Segment Start: DATA

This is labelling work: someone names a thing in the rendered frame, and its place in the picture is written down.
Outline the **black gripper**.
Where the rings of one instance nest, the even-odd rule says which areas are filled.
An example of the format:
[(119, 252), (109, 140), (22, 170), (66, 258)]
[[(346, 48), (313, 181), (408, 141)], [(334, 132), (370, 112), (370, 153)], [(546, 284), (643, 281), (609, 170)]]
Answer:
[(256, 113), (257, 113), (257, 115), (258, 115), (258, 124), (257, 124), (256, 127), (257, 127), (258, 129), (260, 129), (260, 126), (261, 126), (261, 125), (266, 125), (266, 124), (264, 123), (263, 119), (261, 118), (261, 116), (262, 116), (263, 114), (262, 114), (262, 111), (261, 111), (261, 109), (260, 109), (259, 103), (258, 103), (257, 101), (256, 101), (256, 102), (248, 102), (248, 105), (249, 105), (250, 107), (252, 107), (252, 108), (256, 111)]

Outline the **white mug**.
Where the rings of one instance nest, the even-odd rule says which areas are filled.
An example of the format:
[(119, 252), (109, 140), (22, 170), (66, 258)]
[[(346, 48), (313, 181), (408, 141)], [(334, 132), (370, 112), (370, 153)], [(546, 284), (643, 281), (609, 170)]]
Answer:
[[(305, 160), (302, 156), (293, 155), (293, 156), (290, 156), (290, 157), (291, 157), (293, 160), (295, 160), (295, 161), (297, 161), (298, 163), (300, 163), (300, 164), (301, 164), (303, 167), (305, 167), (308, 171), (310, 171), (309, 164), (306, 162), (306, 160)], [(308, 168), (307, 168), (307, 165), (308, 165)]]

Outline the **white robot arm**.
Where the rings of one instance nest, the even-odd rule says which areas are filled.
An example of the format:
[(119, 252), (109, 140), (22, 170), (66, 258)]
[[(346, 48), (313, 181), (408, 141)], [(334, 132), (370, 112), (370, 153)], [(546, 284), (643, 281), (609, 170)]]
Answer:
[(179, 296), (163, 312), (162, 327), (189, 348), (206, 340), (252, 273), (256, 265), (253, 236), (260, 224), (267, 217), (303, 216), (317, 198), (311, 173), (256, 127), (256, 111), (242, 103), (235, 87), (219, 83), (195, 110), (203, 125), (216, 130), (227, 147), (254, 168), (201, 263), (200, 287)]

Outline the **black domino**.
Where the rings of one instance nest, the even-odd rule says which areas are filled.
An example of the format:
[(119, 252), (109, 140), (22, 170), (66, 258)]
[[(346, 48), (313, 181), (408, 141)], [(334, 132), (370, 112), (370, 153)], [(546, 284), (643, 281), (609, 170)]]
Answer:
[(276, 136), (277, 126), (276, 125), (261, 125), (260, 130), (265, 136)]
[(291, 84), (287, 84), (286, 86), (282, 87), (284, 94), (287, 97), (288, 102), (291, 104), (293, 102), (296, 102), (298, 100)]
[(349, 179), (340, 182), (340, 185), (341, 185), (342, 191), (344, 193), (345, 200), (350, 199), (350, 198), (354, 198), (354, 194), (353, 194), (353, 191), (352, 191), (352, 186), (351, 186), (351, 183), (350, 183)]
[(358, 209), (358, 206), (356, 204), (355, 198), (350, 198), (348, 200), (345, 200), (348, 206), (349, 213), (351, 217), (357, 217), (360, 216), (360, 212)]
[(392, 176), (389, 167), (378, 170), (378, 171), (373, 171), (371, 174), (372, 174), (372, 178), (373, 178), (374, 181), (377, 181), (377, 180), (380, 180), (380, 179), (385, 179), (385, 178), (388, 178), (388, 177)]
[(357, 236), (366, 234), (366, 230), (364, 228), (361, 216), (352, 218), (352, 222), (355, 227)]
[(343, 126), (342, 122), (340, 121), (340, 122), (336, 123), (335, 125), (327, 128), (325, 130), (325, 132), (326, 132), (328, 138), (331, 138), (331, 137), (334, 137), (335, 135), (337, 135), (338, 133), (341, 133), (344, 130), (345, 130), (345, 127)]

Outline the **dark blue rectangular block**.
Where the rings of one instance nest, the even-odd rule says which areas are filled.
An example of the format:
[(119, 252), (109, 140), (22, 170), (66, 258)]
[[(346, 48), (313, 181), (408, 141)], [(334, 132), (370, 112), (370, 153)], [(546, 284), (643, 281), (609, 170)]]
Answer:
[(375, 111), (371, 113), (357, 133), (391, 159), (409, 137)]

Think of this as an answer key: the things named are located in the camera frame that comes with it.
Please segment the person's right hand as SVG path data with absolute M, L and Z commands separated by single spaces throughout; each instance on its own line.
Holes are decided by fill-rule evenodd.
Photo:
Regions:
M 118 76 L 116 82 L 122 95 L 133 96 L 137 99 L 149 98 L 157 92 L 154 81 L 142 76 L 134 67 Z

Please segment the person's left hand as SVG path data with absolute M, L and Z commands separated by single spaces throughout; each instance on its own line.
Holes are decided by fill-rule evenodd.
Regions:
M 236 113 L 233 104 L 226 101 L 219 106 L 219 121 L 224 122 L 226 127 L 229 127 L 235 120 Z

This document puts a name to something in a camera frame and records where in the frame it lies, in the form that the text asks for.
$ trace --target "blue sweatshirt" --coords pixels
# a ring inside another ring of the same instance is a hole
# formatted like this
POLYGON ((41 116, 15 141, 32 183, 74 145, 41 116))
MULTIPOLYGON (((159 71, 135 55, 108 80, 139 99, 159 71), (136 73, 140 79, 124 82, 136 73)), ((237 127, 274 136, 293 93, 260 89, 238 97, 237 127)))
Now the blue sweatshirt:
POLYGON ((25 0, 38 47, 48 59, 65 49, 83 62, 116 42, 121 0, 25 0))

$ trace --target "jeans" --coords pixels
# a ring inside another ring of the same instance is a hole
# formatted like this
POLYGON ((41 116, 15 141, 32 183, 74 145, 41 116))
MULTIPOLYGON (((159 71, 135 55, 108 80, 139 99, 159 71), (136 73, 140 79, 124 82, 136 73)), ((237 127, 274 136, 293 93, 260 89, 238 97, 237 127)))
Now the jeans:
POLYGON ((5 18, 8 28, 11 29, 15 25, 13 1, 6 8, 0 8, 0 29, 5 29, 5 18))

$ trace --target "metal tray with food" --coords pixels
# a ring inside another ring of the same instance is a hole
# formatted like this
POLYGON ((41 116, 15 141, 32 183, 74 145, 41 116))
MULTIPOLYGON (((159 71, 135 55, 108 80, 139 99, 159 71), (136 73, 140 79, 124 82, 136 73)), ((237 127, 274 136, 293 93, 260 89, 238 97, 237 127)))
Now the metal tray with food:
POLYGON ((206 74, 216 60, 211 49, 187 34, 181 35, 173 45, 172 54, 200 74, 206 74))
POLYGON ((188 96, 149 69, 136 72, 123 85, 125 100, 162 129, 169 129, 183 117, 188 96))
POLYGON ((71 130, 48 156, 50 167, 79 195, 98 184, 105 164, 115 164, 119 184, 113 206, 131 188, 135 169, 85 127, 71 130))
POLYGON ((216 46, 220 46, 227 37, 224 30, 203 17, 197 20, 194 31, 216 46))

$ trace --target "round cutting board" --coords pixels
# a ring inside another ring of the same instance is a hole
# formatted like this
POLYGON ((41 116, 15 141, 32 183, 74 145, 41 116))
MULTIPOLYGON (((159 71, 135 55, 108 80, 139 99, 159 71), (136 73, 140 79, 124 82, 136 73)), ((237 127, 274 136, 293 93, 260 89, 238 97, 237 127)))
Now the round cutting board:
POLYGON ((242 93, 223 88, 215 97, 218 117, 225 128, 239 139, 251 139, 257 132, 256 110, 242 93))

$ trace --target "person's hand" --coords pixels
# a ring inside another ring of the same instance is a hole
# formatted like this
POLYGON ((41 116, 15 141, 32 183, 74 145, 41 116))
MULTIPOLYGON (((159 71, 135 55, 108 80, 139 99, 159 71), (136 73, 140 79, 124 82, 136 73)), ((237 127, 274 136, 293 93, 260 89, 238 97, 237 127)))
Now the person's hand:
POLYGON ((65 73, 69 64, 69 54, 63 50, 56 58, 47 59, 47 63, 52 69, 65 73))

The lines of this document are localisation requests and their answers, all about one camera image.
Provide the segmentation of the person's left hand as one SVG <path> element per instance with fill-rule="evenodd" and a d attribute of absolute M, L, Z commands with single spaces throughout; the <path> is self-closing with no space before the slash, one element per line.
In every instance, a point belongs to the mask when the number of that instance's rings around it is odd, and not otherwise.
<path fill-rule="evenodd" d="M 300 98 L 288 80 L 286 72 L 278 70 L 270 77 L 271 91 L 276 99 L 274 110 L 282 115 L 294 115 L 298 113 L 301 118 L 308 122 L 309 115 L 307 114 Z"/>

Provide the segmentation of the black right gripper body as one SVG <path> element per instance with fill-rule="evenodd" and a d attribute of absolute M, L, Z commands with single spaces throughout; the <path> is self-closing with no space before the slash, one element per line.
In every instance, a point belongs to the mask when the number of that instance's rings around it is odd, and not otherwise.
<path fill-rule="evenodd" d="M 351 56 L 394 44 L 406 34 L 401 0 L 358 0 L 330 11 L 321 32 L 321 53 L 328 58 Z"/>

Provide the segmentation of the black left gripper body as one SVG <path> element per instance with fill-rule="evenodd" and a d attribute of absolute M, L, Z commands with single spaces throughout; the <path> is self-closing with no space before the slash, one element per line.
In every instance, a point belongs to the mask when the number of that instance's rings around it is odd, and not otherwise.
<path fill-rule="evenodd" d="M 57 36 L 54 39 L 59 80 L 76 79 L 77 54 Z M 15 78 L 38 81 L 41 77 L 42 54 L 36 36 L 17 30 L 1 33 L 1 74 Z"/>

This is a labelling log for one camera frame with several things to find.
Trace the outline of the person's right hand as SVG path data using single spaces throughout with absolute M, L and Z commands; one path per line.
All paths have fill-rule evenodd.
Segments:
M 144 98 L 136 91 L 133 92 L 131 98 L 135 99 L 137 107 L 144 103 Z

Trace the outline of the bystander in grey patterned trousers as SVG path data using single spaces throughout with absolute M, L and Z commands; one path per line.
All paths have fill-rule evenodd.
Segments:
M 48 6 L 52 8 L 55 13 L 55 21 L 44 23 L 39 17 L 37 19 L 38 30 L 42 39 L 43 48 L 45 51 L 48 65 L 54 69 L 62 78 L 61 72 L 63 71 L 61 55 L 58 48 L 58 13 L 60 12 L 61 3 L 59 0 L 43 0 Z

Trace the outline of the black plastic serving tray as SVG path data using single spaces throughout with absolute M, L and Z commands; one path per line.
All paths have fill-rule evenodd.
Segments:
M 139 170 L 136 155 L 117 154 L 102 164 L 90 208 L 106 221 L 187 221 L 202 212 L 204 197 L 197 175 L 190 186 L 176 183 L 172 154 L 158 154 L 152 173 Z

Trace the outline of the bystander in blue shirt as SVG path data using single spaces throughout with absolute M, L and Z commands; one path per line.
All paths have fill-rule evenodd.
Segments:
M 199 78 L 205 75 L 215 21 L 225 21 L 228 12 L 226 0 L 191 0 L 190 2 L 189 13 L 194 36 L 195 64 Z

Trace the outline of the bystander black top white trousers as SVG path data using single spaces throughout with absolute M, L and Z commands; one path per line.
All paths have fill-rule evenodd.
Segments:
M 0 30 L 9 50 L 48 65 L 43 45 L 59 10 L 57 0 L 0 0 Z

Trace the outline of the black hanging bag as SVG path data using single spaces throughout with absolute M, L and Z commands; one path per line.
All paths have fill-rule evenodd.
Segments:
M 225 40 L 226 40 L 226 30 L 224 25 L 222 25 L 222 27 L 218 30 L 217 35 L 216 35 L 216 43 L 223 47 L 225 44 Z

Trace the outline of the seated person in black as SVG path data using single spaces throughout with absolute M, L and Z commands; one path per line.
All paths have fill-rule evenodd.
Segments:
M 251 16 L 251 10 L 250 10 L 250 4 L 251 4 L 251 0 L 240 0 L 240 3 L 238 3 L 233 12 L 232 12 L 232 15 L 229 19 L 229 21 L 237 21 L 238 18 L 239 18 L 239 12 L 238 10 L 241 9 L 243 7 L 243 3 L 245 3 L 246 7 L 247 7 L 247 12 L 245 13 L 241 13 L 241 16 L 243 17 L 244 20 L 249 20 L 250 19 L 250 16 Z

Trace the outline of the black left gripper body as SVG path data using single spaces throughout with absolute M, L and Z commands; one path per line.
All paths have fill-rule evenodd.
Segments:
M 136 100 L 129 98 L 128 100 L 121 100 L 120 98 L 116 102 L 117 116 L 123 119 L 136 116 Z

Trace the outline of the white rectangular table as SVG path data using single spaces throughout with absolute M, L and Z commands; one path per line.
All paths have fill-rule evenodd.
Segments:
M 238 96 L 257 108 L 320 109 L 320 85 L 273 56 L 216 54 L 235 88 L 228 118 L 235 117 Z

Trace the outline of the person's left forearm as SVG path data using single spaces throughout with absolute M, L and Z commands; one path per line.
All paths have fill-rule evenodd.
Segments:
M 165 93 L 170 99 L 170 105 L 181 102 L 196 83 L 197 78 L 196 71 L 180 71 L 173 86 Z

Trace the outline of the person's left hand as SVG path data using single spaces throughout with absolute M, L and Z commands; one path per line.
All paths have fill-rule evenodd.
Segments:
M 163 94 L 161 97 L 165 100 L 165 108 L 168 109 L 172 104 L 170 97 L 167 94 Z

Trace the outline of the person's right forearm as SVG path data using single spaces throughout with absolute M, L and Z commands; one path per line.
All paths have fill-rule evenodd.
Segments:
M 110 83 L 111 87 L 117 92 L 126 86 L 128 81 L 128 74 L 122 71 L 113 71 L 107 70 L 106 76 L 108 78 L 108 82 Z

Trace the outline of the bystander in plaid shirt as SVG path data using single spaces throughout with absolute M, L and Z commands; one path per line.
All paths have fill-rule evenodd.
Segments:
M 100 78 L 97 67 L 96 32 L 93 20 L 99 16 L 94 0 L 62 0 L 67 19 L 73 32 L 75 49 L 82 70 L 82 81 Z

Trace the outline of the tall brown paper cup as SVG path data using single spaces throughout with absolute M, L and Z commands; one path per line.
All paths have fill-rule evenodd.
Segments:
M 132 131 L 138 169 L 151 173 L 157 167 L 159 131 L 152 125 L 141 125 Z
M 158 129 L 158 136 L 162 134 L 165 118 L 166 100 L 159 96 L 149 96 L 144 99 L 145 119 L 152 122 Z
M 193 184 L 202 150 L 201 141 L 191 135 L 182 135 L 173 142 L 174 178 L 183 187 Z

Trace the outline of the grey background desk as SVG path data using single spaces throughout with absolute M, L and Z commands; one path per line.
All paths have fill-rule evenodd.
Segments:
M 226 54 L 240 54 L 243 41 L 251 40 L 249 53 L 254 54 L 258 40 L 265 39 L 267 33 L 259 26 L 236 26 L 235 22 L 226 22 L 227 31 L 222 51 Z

Segment End: DATA

» **AIM OF THE TASK**
How many of the lines above contain "frame"? Give the number by itself.

» **EXERCISE OUTPUT**
4